Between 3500 and 5000 is the going price for well bred toy poodle pups right now here in the north east


----------



## Johanna (Jun 21, 2017)

twyla said:


> Between 3500 and 5000 is the going price for well bred toy poodle pups right now here in the north east


Wow, Twyla, that's really high. I think I'd consider making a road trip south to the Carolinas where prices are more reasonable.


----------



## twyla (Apr 28, 2010)

Johanna said:


> Wow, Twyla, that's really high. I think I'd consider making a road trip south to the Carolinas where prices are more reasonable.


That is what it is right now, not heading anywhere right now. Everything has gone up in cost here. Besides I won't be see my pup for at least a year, I want to meet the parents, meet the pups, so it has to within driving distance. Even if I was paying the high end it is nothing in comparison with what I was paying the last year of Beatrice's life $600 a month in medication and prescription food plus $3000 in tests so in comparison the pup would be cheap.


----------



## 94Magna_Tom (Feb 23, 2021)

I don't know what really happened between the two of you, so I'm not going to argue one way or another. Like I said, I have no experience with her as a breeder. I will state what I do know. I know she is very nice in person, her poodles are lovely, $4000 is reasonable for toy poodles in CT, and she is a fantastic groomer. Glad you found someone you like and I look forward to seeing you're baby in the future.


----------



## eileenbrown1022 (Jan 2, 2022)

Hello,
I am looking for a reputable toy breeder. someone, you know, who has a health guarentee and provides papers. i live in new hampshire but willing to travel within a reasonable distance. i keep getting scammed on facebook. i am on gooddog.com but the response has been really slow. i do already have a small toy poodle. please if you know of anyone please let me know. thank you!


----------



## Skylar (Jul 29, 2016)

Welcome. You have come to the right place. Others will be along with lots of resources and information to help you find a quality breeder.

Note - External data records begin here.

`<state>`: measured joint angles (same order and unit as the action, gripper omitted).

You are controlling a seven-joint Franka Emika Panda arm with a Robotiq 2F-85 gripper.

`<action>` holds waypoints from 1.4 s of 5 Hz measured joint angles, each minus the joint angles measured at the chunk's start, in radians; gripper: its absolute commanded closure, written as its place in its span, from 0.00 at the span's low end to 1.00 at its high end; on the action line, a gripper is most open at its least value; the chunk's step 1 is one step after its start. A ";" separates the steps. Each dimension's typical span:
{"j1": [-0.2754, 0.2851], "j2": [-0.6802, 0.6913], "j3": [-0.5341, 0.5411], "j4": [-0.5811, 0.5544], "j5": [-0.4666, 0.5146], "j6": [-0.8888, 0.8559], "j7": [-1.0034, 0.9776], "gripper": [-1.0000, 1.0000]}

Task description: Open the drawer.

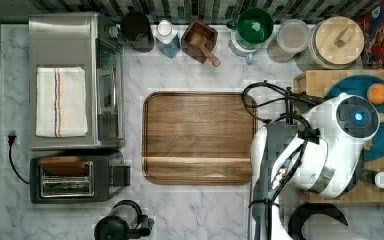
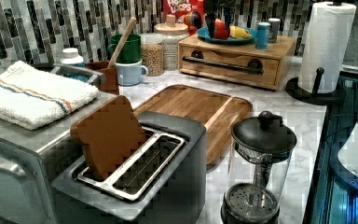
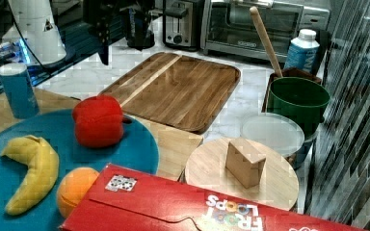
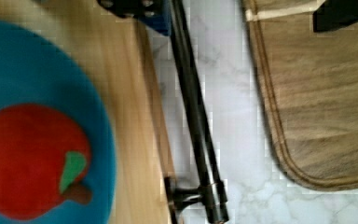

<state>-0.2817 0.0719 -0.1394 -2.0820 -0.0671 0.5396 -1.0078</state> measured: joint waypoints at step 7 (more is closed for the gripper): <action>-0.012 0.136 -0.019 -0.082 0.069 0.401 -0.151 0.00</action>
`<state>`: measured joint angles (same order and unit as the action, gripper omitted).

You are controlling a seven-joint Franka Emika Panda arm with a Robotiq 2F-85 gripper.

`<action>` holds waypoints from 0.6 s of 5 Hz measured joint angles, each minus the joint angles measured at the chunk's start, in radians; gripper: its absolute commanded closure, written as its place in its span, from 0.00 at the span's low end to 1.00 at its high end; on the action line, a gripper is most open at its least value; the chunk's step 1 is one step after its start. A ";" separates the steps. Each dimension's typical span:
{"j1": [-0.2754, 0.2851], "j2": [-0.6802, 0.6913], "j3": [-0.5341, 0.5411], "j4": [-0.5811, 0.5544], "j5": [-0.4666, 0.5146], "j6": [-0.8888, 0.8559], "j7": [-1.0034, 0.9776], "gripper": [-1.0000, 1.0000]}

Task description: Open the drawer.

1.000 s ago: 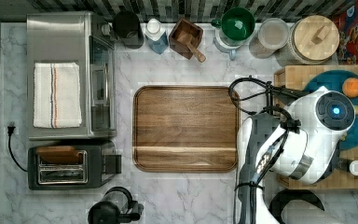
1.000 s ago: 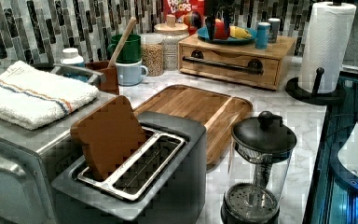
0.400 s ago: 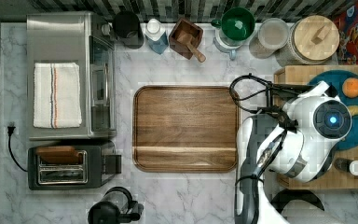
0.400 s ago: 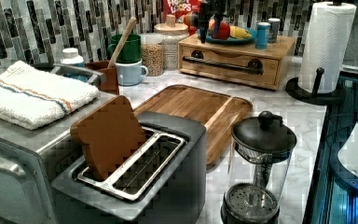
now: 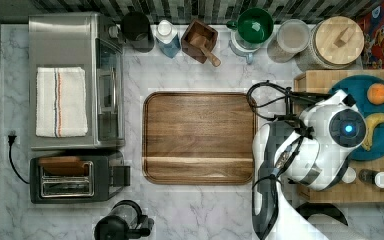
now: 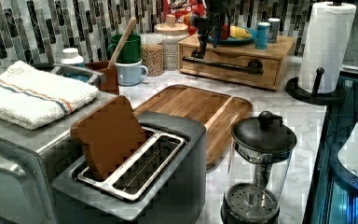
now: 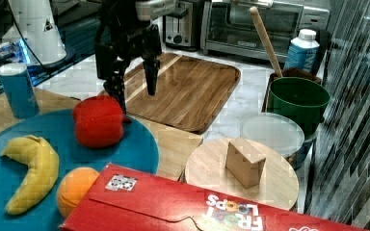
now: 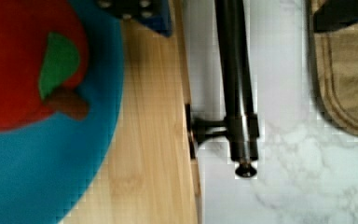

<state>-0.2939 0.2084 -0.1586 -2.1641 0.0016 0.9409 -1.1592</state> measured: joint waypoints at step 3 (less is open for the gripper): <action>0.000 -0.062 -0.001 -0.092 0.004 0.072 0.010 0.00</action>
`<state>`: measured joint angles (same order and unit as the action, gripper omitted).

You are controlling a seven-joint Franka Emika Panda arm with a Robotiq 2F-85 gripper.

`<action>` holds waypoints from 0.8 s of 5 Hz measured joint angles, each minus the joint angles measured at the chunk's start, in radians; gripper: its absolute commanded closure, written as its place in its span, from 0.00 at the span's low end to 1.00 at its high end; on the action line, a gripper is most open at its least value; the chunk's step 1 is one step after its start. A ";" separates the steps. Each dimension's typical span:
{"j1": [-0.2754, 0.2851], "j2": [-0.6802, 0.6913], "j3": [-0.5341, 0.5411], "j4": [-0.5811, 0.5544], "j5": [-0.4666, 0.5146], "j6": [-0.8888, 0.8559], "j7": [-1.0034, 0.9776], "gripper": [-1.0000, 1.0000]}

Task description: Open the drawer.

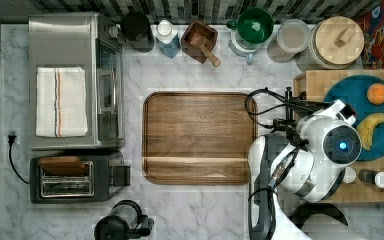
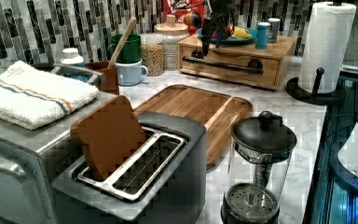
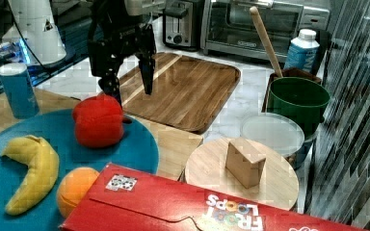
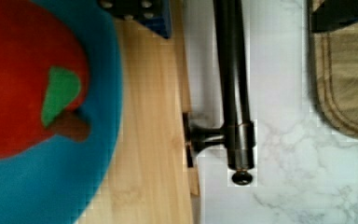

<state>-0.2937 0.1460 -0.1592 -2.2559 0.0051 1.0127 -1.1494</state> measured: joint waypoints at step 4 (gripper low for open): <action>0.006 -0.001 0.007 -0.109 0.004 0.048 0.063 0.00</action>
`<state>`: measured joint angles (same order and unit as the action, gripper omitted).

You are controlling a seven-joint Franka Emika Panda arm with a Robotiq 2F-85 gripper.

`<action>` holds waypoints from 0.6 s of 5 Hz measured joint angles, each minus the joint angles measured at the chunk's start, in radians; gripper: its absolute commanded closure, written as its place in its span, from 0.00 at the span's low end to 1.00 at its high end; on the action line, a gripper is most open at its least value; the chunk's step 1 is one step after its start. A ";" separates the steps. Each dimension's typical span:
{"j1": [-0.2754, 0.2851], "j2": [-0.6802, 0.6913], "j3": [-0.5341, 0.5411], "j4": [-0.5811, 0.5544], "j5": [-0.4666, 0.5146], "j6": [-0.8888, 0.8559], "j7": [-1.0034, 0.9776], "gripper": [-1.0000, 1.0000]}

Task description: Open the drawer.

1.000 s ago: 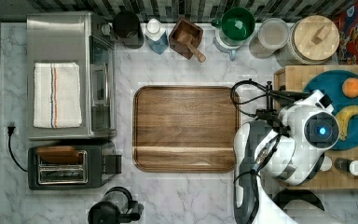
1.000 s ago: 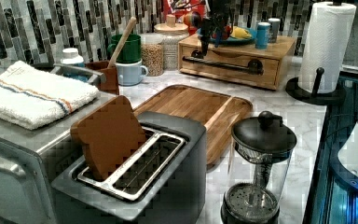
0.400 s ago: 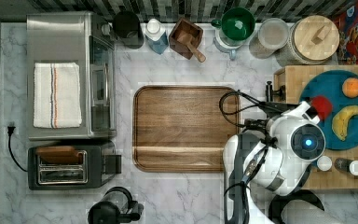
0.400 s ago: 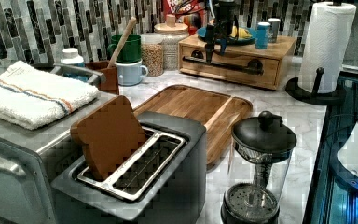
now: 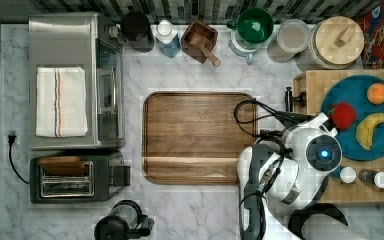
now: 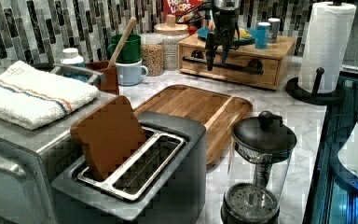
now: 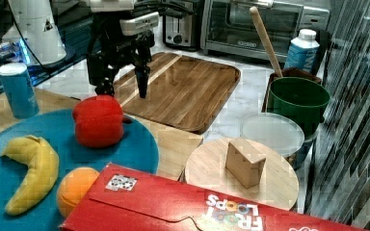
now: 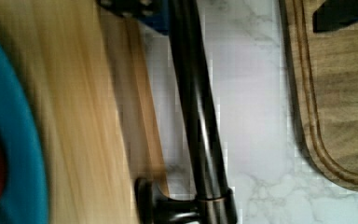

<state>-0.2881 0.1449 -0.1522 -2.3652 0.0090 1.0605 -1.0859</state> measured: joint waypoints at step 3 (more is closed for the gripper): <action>-0.003 0.023 -0.002 -0.012 0.000 0.022 -0.002 0.00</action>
<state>-0.2908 0.1681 -0.1543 -2.3770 0.0090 1.0830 -1.0879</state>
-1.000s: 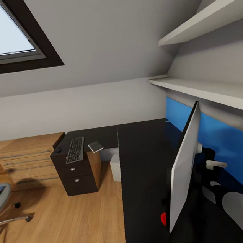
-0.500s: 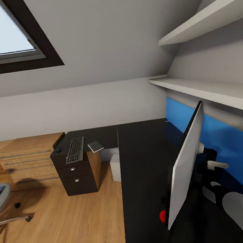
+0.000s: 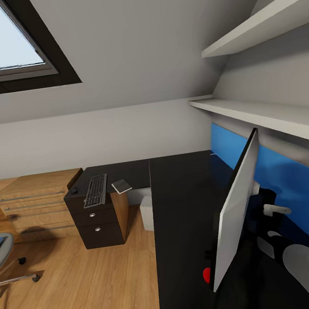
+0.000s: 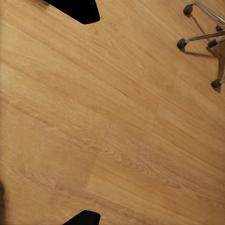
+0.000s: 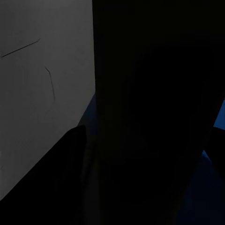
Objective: In the bedroom, organize the workspace by keeping the computer under the desk, ensuring the monitor is on the desk, placing the keyboard on the desk next to the monitor, placing the mouse on the desk next to the keyboard, moving the folder from the swivel chair onto the desk next to the mouse, stacking the notebook on top of the folder with the pen on top of the notebook, and positioning the swivel chair next to the desk.
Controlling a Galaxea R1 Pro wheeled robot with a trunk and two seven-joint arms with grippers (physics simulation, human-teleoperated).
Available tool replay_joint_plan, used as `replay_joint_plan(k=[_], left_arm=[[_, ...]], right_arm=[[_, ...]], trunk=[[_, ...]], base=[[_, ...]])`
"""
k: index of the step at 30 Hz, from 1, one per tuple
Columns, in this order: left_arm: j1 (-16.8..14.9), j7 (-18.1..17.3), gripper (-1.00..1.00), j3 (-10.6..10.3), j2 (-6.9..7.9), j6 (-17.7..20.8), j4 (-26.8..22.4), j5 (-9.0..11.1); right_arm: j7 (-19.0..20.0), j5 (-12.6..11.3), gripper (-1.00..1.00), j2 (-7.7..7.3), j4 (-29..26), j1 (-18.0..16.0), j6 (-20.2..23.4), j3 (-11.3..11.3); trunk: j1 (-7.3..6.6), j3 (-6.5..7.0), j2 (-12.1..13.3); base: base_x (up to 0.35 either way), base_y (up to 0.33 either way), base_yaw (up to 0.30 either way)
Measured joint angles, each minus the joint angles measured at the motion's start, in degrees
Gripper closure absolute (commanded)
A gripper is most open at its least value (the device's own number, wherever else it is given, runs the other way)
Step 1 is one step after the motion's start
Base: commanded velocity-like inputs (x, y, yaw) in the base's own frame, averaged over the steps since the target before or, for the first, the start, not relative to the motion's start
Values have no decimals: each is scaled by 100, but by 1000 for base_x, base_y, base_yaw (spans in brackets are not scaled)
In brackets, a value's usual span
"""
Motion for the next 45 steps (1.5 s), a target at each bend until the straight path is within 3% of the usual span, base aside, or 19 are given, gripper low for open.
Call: replay_joint_plan(k=[45], left_arm=[[0,2,-100,6,0,1,0,0]], right_arm=[[3,15,100,16,9,0,2,24]], trunk=[[0,0,0]], base=[[0,-11,0]])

While there are a few good breeders on gooddog, most are not. You want the parents to have all the recommended health test done , they need to be older than 2 years old and to participate and title in dog sports, if not conformation then agility or obedience so you know they have good temperaments .


----------



## eileenbrown1022 (Jan 2, 2022)

thank you. i look forward to getting some responses and resources.


----------



## sjspiegel (Jan 3, 2022)

eileenbrown1022 said:


> Hello,
> I am looking for a reputable toy breeder. someone, you know, who has a health guarentee and provides papers. i live in new hampshire but willing to travel within a reasonable distance. i keep getting scammed on facebook. i am on gooddog.com but the response has been really slow. i do already have a small toy poodle. please if you know of anyone please let me know. thank you!


I


eileenbrown1022 said:


> thank you. i look forward to getting some responses and resources.


I would highly recommend KCPoodles of PA (Emmaus, PA). They have a large following on Facebook: Log into Facebook


----------



## Rose n Poos (Sep 22, 2017)

Hi and Welcome to PF!

I see that you already have one toy poodle and are looking for a reputable breeder for a second pup.
As you've already noticed, this isn't a simple thing.

I can't know how long it's been since you last researched poodle breeders but there is a lot more to know which may not have been available on your last search.

You mentioned health guarantee and papers specifically. Those are just tips of the iceberg. Before a health guarantee has much meaning, it needs to be backed by the Poodle Club of America's recommended testing, which is not simply DNA testing. There's a number of breeders out there who have learned the language to mimic a quality, conscientious breeder's practices without actually following them.

Some breeders will write a clause in their contract requiring desexing by a certain age before they'll release the registration papers. This is within their rights if not ideal for the new family, but, depending on the age required for desexing, may not be in the pup's best interests.
Current science suggests that waiting til a pup is fully physically mature so the growth and other hormone systems are intact and able to complete their job for the maturing pup _is_ in the pup's best interest.

*We often hear from folks that they just want a pet. *
What doesn't seem to be common knowledge is that the quality, conscientious breeders are _always _breeding for the very best poodles they can. It isn't pet puppy vs show puppy, it's lucky us, the ones wanting a pet who get the pups that have some small "fault" that might reduce their chances of winning competitions, but are flawless to us .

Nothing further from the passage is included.